_EXERCISE DIRECTIONS:_
What you return must be every line from the beginning of the data through the line holding "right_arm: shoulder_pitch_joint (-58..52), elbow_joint", unchanged.

_SUPPLIED MATERIAL:_
_ _ _

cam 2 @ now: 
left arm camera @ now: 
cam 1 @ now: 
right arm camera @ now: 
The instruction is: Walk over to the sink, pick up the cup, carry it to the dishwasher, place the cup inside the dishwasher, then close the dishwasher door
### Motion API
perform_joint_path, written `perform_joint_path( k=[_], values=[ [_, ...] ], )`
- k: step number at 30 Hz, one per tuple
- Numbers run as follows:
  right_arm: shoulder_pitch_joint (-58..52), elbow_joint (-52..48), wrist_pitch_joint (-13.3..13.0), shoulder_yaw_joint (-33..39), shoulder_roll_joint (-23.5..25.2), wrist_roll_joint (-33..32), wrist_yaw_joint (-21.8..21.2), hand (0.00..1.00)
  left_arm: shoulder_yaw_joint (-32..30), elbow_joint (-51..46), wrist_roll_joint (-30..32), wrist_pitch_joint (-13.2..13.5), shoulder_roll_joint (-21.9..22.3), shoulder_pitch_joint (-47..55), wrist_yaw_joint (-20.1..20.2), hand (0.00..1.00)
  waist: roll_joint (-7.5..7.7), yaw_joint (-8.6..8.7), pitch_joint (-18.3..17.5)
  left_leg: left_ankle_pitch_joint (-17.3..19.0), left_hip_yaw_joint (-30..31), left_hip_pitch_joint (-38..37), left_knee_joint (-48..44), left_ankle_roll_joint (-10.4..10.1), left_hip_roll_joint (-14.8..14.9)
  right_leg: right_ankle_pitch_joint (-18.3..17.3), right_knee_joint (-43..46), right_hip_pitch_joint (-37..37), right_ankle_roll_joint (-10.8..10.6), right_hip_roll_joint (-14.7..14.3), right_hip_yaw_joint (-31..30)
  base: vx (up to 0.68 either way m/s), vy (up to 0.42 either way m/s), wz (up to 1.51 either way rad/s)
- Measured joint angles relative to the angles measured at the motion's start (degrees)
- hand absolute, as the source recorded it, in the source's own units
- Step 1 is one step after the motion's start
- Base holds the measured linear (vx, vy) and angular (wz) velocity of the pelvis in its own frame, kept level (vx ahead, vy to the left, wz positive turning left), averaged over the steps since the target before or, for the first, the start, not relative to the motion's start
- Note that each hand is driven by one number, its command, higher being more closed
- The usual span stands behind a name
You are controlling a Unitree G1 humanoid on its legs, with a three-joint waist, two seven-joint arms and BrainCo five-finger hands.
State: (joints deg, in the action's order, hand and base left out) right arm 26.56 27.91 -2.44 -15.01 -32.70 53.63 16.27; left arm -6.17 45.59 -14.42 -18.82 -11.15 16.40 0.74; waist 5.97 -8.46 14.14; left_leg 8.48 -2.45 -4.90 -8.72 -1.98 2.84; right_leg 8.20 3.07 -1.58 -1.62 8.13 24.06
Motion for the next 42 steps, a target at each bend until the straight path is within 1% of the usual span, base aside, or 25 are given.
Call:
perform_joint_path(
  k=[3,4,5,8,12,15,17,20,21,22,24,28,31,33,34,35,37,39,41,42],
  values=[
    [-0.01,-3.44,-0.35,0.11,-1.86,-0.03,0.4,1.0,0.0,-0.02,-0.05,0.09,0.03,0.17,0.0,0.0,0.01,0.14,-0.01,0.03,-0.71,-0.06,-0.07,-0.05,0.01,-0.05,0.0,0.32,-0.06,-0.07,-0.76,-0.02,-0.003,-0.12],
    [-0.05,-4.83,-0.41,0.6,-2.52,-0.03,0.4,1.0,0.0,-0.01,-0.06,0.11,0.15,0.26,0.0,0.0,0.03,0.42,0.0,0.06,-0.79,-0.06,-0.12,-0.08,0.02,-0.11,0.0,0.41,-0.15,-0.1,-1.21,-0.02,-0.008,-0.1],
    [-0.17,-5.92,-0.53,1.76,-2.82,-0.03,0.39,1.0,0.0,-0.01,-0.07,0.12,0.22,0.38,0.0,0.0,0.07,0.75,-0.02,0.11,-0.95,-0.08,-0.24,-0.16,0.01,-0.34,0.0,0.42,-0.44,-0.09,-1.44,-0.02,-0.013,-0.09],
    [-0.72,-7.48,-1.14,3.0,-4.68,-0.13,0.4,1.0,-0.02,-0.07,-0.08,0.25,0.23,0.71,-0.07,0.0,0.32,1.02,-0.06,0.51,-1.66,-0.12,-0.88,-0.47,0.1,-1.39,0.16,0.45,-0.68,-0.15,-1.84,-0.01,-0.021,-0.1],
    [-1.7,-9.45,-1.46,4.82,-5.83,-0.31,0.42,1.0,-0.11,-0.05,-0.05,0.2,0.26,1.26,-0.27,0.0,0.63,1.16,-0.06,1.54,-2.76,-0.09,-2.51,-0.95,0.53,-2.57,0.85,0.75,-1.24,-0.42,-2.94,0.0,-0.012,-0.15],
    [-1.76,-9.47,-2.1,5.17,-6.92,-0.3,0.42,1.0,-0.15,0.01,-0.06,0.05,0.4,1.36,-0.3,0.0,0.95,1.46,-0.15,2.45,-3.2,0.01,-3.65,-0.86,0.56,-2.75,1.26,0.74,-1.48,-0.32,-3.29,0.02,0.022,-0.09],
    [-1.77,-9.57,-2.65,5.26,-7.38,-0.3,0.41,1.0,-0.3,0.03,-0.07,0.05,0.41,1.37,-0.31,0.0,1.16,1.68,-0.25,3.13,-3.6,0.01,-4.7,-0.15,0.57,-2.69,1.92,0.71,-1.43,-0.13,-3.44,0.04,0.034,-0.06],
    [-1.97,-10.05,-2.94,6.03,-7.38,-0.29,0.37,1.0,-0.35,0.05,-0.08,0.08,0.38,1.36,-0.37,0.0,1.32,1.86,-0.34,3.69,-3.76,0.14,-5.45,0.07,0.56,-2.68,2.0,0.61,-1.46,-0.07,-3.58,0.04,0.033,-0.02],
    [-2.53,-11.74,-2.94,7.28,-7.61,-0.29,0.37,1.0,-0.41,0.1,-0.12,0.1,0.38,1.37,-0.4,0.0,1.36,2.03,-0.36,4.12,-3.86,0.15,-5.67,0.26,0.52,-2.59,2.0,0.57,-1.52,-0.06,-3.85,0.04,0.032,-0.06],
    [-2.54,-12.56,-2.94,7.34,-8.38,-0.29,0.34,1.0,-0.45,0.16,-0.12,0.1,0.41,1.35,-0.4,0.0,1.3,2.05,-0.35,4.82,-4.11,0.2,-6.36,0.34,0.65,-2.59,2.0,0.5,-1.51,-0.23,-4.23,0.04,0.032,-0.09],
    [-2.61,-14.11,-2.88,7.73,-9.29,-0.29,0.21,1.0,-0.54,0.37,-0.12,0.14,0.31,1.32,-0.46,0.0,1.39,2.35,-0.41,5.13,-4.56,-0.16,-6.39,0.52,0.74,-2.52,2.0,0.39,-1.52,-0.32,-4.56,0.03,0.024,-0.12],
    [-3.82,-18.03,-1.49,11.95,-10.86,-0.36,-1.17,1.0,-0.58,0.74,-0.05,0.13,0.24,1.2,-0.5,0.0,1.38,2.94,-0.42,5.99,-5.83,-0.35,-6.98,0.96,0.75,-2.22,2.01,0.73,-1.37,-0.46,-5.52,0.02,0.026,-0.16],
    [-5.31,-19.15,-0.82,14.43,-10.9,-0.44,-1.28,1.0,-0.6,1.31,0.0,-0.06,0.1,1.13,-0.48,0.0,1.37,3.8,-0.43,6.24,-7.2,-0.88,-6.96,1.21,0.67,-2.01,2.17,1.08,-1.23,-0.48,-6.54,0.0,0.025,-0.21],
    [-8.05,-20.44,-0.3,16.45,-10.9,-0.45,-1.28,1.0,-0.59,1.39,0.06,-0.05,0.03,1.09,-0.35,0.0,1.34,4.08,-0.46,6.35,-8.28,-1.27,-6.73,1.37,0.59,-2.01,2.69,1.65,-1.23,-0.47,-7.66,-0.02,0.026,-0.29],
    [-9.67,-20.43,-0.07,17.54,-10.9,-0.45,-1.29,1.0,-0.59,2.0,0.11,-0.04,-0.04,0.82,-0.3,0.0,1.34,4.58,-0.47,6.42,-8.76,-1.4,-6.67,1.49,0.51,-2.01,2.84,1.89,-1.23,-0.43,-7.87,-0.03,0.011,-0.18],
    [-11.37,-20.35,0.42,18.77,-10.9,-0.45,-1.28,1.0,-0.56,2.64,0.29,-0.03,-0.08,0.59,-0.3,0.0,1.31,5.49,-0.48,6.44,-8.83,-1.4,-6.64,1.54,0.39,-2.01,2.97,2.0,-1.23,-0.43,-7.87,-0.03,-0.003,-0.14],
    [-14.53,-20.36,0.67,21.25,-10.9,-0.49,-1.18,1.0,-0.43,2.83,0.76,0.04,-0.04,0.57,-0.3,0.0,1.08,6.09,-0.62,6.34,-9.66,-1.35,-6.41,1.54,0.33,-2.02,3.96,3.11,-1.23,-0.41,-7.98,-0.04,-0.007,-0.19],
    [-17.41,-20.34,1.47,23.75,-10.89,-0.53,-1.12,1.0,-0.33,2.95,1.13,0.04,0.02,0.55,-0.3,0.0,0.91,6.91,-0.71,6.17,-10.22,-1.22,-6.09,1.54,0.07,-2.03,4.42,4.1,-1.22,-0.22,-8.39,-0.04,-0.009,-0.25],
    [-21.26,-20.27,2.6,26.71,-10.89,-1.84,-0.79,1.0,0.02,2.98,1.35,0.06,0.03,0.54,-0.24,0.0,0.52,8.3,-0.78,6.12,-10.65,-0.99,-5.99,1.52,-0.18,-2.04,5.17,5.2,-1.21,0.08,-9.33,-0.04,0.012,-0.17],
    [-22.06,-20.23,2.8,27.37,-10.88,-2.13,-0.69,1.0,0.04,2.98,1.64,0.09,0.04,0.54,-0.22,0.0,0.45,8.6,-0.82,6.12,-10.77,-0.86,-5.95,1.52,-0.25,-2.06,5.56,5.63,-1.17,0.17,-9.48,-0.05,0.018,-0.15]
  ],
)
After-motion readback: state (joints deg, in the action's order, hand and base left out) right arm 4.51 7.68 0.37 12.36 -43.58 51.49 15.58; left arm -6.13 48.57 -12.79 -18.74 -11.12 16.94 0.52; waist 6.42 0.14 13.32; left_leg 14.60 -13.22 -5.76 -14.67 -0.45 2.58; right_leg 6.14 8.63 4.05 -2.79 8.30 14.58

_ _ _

_RESULT OF THE EXERCISE:_
cam 2 @ now: 
left arm camera @ now: 
cam 1 @ now: 
right arm camera @ now: 
The instruction is: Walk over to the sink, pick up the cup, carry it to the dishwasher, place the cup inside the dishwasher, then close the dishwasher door
### Motion API
perform_joint_path, written `perform_joint_path( k=[_], values=[ [_, ...] ], )`
- k: step number at 30 Hz, one per tuple
- Numbers run as follows:
  right_arm: shoulder_pitch_joint (-58..52), elbow_joint (-52..48), wrist_pitch_joint (-13.3..13.0), shoulder_yaw_joint (-33..39), shoulder_roll_joint (-23.5..25.2), wrist_roll_joint (-33..32), wrist_yaw_joint (-21.8..21.2), hand (0.00..1.00)

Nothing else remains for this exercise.